(DATA SECTION begins)

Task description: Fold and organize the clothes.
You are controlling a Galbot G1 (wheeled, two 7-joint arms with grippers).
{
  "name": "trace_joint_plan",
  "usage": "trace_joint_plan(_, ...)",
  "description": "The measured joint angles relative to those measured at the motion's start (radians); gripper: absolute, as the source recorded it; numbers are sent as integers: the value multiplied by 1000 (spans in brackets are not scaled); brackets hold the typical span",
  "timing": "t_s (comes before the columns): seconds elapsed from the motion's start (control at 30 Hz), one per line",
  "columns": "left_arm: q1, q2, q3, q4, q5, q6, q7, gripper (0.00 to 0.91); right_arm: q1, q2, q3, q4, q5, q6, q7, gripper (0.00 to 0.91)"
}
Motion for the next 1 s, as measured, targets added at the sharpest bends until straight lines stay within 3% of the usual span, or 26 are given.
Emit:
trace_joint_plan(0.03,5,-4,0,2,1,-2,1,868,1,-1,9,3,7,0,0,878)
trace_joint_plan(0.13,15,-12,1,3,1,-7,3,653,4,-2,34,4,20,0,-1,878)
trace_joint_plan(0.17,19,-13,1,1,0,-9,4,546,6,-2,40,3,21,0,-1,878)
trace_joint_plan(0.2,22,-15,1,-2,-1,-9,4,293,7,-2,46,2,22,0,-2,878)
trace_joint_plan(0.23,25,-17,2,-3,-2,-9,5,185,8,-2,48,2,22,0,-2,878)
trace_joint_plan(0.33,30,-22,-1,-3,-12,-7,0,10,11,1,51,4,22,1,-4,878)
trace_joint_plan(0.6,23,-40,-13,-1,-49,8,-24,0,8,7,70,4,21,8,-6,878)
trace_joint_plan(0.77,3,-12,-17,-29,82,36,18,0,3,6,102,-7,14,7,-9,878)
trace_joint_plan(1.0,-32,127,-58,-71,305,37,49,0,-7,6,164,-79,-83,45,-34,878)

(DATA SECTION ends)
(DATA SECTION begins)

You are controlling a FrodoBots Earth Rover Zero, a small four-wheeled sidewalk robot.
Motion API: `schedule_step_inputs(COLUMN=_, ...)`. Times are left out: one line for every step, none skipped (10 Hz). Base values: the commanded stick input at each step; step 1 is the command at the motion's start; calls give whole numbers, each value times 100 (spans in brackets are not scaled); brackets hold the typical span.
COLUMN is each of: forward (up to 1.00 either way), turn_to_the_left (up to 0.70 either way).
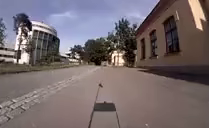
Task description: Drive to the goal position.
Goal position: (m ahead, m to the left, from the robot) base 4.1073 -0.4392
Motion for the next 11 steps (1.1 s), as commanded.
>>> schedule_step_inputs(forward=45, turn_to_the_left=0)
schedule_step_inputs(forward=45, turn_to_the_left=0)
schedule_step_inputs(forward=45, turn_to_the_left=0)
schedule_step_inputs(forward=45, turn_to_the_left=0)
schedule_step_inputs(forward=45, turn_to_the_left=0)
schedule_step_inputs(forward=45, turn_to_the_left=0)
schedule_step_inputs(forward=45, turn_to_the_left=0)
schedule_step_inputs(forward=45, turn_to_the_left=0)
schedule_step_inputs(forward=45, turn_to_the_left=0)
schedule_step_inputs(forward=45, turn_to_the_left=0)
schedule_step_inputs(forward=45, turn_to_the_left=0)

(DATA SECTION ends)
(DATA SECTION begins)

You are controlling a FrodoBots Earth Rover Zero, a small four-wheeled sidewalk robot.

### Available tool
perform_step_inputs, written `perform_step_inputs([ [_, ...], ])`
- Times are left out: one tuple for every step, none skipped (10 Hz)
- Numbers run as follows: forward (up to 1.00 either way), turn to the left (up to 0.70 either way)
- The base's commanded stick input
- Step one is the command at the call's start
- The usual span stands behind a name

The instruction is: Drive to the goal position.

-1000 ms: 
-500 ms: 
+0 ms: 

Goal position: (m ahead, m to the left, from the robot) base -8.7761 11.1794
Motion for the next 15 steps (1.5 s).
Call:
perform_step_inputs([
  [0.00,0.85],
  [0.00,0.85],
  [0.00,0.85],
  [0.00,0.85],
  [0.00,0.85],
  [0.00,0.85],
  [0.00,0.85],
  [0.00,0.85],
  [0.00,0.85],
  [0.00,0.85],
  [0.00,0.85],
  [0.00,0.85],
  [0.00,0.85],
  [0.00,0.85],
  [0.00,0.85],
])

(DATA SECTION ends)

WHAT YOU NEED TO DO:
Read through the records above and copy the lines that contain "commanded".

EXERCISE OUTPUT:
Motion API: `schedule_step_inputs(COLUMN=_, ...)`. Times are left out: one line for every step, none skipped (10 Hz). Base values: the commanded stick input at each step; step 1 is the command at the motion's start; calls give whole numbers, each value times 100 (spans in brackets are not scaled); brackets hold the typical span.
Motion for the next 11 steps (1.1 s), as commanded.
- The base's commanded stick input

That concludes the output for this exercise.